Your objective →
Within the entries below, the lines from the one with "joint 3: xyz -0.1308" through the one with "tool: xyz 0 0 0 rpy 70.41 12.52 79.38" are to be set down exactly, both ends kept.
——————
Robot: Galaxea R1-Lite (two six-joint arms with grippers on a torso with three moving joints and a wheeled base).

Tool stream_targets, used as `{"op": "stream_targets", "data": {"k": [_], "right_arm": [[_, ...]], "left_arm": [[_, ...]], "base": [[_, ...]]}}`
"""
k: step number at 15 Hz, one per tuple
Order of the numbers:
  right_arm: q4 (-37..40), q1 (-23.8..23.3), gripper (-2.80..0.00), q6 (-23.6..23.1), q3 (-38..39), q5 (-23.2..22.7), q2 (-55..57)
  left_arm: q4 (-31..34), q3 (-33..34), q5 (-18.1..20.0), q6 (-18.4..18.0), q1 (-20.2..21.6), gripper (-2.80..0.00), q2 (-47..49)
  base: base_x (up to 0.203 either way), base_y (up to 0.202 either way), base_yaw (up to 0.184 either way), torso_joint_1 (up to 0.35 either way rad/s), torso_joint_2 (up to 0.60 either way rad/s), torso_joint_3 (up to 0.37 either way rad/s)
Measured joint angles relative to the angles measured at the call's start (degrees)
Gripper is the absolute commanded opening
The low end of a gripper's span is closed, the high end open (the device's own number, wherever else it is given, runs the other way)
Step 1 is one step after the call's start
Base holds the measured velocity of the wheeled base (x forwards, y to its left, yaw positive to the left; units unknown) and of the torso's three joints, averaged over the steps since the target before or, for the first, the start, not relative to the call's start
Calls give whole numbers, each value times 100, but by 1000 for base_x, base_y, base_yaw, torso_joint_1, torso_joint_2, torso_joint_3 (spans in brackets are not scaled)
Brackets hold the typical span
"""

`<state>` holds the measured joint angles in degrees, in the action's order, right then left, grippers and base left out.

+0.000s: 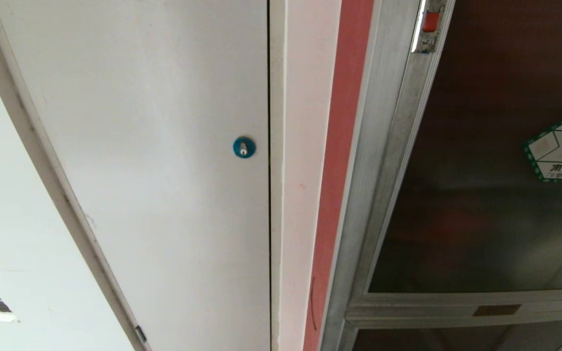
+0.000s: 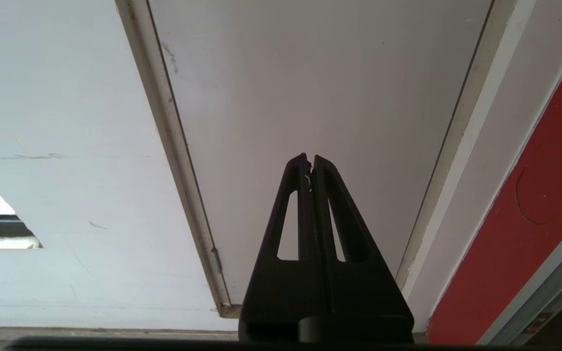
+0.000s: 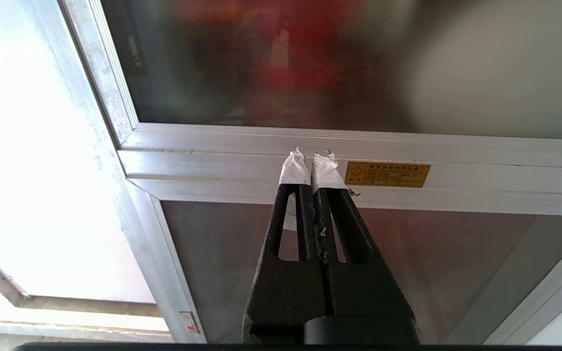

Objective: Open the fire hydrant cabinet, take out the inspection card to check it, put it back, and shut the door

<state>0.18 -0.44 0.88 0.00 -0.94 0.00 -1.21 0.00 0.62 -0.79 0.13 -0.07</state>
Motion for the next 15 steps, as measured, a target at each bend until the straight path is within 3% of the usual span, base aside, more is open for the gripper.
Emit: {"op": "stream_targets", "data": {"k": [12, 15], "right_arm": [[0, -2, -280, -24, 0, -5, 0], [90, -5, -280, -37, -344, -18, 0]], "left_arm": [[2, 0, 0, 0, 2, -280, 0], [2, 0, 0, 0, 2, -280, 0]], "base": [[0, 0, 0, 0, 0, 0], [0, 0, 0, 0, 0, 0]]}}
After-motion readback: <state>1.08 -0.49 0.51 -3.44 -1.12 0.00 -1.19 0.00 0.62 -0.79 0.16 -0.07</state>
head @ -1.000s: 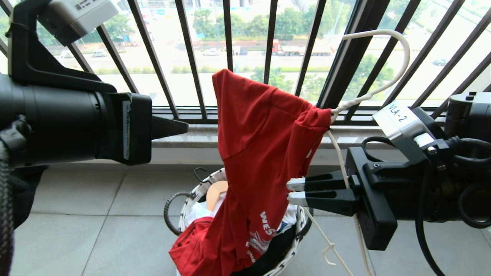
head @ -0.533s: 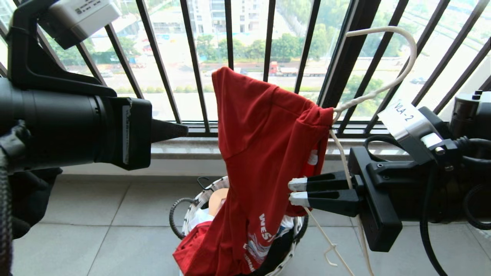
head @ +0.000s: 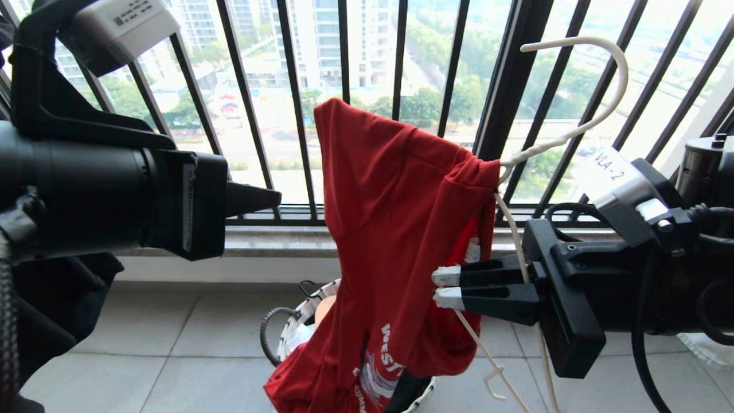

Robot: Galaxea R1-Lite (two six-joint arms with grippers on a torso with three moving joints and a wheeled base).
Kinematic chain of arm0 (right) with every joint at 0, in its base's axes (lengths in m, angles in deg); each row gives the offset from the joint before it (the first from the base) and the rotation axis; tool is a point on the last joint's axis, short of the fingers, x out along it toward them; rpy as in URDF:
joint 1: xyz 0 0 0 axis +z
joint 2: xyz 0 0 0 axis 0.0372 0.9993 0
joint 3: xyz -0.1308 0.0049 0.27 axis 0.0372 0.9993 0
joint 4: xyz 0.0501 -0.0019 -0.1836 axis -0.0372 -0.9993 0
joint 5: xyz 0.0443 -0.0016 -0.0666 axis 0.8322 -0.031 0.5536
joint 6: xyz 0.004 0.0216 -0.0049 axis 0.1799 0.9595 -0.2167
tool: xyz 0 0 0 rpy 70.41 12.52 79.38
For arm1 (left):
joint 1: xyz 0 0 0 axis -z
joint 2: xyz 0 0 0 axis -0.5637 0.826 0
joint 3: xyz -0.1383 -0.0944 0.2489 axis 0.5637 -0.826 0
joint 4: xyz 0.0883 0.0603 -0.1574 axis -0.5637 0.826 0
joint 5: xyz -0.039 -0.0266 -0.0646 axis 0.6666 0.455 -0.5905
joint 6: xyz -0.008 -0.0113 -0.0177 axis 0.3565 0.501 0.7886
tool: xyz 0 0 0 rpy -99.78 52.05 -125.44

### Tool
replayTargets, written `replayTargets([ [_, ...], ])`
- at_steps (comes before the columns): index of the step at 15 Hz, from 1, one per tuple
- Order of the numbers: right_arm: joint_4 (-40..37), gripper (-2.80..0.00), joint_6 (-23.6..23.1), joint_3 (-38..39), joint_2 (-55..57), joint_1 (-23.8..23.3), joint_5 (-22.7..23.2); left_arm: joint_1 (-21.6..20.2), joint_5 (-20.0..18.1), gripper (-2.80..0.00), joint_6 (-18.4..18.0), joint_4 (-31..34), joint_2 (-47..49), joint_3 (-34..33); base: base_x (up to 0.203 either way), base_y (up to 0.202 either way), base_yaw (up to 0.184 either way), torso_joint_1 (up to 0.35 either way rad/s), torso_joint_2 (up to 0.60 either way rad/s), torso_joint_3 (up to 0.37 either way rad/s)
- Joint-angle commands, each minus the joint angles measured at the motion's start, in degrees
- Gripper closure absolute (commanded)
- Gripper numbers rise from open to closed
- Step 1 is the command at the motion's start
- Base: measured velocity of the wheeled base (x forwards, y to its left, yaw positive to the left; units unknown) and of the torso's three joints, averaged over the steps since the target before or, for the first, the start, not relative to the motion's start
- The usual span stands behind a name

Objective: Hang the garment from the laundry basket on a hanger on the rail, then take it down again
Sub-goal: Hang the clothes on the clothes rack

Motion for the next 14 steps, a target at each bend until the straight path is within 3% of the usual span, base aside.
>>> replayTargets([
  [1,0.2,0.00,-0.1,0.0,0.1,0.0,0.2,0.0,0.1,0.00,0.1,0.1,0.1,0.0,0.000,0.000,0.000,0.007,0.01,0.207],
  [14,0.2,0.00,-0.1,-0.1,0.5,0.0,0.1,-0.4,0.1,0.00,0.3,0.0,-0.7,-1.3,0.000,0.000,0.000,0.003,0.00,0.172],
])
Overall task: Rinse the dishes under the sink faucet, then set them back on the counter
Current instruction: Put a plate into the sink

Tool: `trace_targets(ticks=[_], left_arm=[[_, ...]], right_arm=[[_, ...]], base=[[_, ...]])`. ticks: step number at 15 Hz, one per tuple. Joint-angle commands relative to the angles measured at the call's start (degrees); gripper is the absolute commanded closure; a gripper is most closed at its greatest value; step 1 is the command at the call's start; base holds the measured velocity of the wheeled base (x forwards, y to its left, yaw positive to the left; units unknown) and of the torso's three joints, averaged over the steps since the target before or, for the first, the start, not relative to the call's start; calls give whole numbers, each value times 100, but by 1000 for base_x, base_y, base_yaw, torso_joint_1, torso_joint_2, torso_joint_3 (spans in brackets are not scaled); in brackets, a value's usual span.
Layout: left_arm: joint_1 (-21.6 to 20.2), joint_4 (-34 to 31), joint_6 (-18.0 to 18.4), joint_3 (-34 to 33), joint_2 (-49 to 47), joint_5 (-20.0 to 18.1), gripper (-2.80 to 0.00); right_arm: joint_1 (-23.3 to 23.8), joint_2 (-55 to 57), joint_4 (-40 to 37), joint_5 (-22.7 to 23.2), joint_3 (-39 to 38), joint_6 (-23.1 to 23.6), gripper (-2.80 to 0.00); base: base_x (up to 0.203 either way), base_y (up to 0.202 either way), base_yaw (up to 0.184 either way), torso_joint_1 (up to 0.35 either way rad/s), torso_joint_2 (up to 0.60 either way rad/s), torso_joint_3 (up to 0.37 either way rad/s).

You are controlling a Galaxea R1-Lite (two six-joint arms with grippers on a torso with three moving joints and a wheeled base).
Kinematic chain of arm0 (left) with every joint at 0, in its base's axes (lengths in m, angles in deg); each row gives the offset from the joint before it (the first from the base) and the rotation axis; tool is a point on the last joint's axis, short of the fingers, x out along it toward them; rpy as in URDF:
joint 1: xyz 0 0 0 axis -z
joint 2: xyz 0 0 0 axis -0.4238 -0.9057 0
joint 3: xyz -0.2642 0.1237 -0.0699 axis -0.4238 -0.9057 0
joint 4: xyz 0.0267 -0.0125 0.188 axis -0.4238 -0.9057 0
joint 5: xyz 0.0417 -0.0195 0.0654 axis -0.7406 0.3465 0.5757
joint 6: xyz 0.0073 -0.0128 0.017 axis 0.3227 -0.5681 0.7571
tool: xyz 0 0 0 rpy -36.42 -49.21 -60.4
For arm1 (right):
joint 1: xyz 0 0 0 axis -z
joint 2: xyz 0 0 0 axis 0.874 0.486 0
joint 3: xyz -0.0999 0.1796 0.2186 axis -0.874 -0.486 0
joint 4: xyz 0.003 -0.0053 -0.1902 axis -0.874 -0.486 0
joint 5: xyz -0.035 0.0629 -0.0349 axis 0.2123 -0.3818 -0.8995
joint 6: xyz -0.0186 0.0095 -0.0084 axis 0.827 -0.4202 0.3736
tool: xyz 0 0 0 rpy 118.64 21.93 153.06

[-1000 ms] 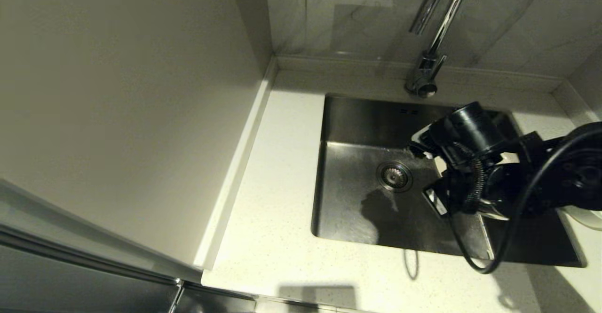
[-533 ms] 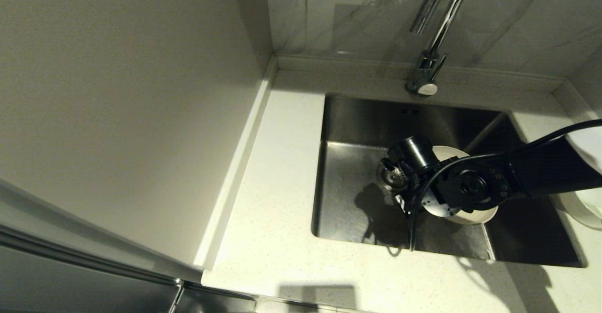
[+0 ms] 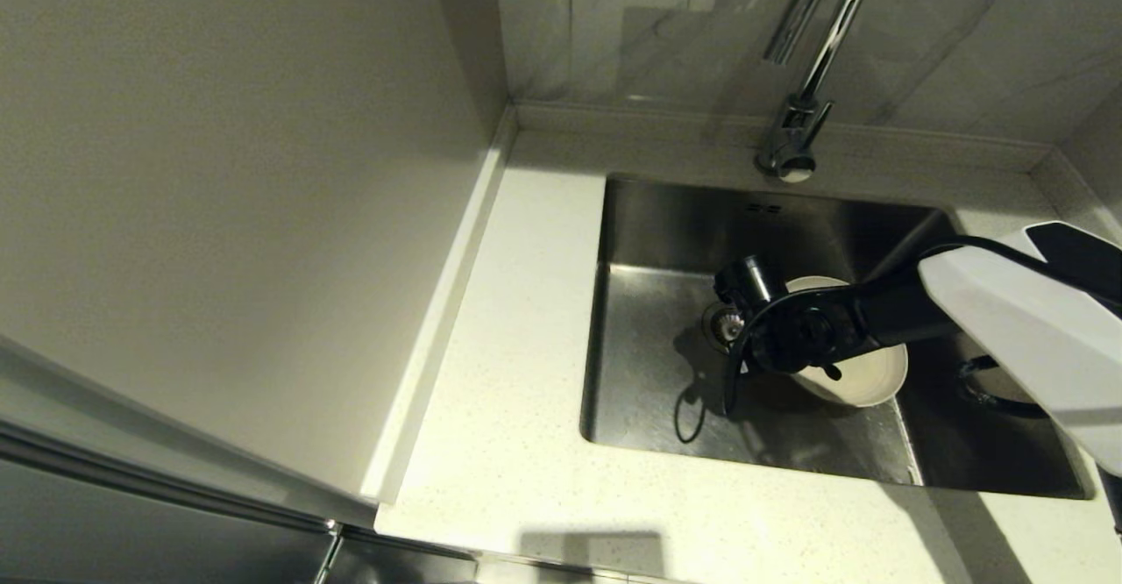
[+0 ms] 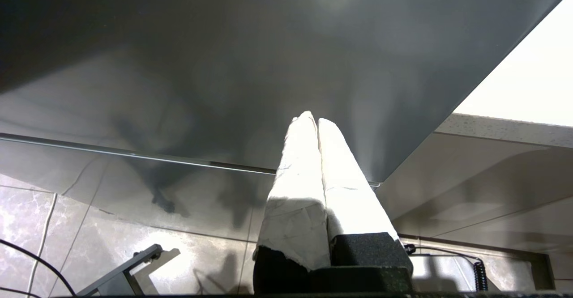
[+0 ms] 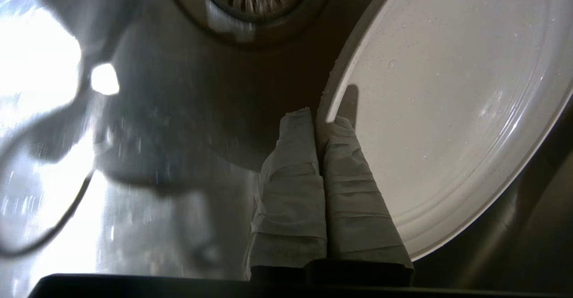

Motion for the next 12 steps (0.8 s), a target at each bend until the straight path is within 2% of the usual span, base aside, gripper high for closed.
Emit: trace_targets(ticks=[1, 10, 11, 12], left_arm=[[0, 3, -4, 0, 18, 3, 0], [0, 3, -4, 0, 18, 3, 0], [0, 3, -4, 0, 18, 3, 0], [0, 3, -4, 0, 18, 3, 0]], right_arm=[[66, 618, 2, -23, 491, 10, 0], [237, 1114, -35, -28, 974, 56, 0], [237, 1114, -36, -28, 1020, 63, -275], [254, 1112, -36, -28, 1055, 65, -280]], base=[[0, 0, 0, 0, 0, 0], [0, 0, 0, 0, 0, 0], [0, 0, 0, 0, 0, 0], [0, 0, 0, 0, 0, 0]])
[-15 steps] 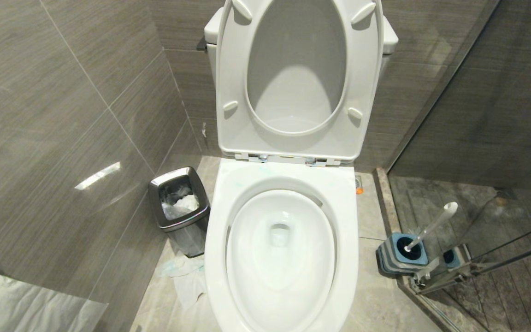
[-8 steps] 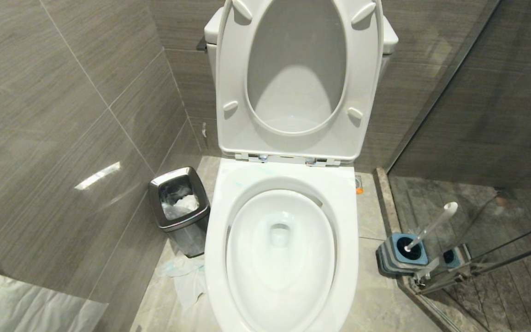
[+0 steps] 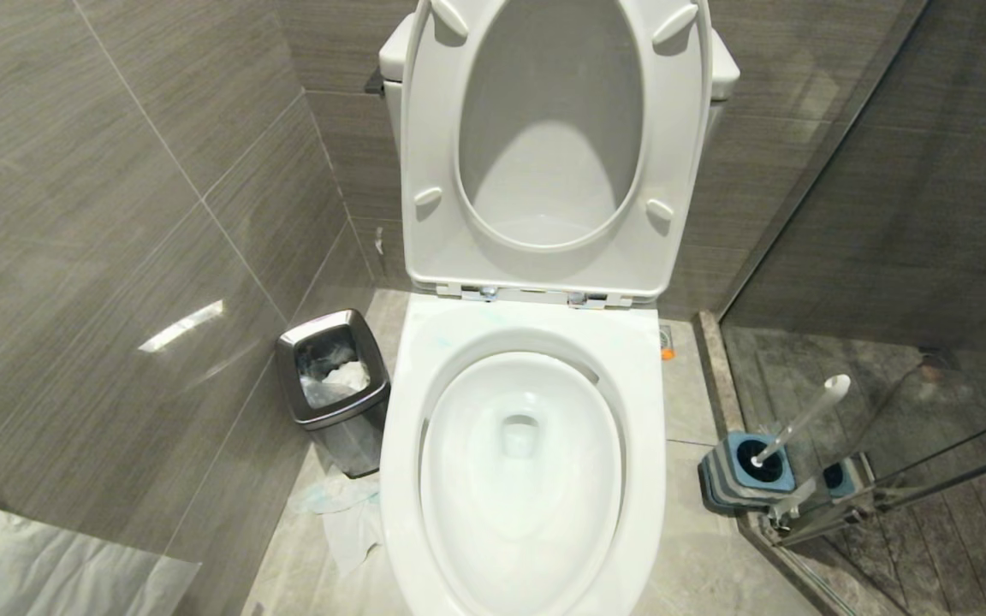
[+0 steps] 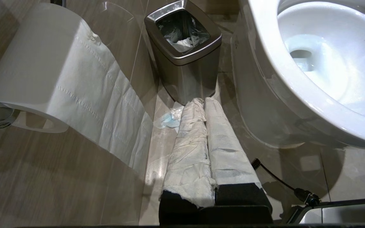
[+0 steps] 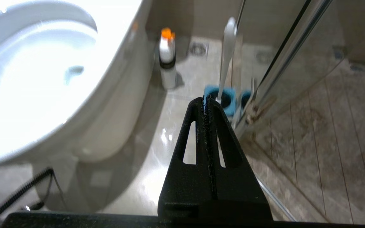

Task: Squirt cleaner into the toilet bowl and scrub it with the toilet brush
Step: Pour in the cleaning agent

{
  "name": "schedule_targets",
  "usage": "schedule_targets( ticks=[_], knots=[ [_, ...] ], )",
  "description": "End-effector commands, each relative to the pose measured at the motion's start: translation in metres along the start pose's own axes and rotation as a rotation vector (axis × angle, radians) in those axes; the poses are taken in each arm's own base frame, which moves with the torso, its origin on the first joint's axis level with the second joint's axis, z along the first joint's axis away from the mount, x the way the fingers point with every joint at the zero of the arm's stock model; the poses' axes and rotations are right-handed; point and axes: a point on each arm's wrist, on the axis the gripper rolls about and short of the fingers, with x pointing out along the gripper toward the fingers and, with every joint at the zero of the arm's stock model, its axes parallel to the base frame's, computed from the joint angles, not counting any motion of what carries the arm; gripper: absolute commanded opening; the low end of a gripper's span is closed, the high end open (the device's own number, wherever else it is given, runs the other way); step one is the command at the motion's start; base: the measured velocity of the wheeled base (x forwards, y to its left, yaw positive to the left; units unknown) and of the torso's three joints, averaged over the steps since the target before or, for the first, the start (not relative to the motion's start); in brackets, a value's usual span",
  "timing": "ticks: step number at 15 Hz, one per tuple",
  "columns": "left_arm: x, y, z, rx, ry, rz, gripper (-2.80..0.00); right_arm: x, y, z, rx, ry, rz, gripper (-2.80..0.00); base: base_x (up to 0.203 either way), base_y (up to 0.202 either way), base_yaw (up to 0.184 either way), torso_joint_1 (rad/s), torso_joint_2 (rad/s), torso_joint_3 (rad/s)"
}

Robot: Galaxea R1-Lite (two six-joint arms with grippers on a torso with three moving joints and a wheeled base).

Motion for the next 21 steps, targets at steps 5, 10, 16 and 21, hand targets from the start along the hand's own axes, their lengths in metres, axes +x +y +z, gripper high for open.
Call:
schedule_targets(
  ticks=[5,10,16,21],
  knots=[
    [0.0,0.0,0.0,0.001,0.001,0.001,-2.8,0.03,0.003,0.107,0.138,0.151,-0.009,-2.8,0.0,0.0,0.0,0.0,0.0,0.0],
    [0.0,0.0,0.0,0.001,0.003,0.0,-2.8,0.111,0.007,0.167,0.213,0.333,-0.051,-2.8,0.0,0.0,0.0,0.0,0.0,0.0],
    [0.0,0.0,0.0,0.001,0.003,0.0,-2.8,0.204,0.009,0.124,0.316,0.772,-0.153,-2.8,0.0,0.0,0.0,0.0,0.0,0.0],
    [0.0,0.0,0.0,0.0,0.002,-0.001,-2.8,0.21,0.011,0.119,0.168,0.82,-0.026,-2.8,0.0,0.0,0.0,0.0,0.0,0.0]
  ],
)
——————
Answer to the problem →
joint 3: xyz -0.1308 0.0049 0.27 axis 0.0372 0.9993 0
joint 4: xyz 0.0501 -0.0019 -0.1836 axis -0.0372 -0.9993 0
joint 5: xyz 0.0443 -0.0016 -0.0666 axis 0.8322 -0.031 0.5536
joint 6: xyz 0.004 0.0216 -0.0049 axis 0.1799 0.9595 -0.2167
tool: xyz 0 0 0 rpy 70.41 12.52 79.38

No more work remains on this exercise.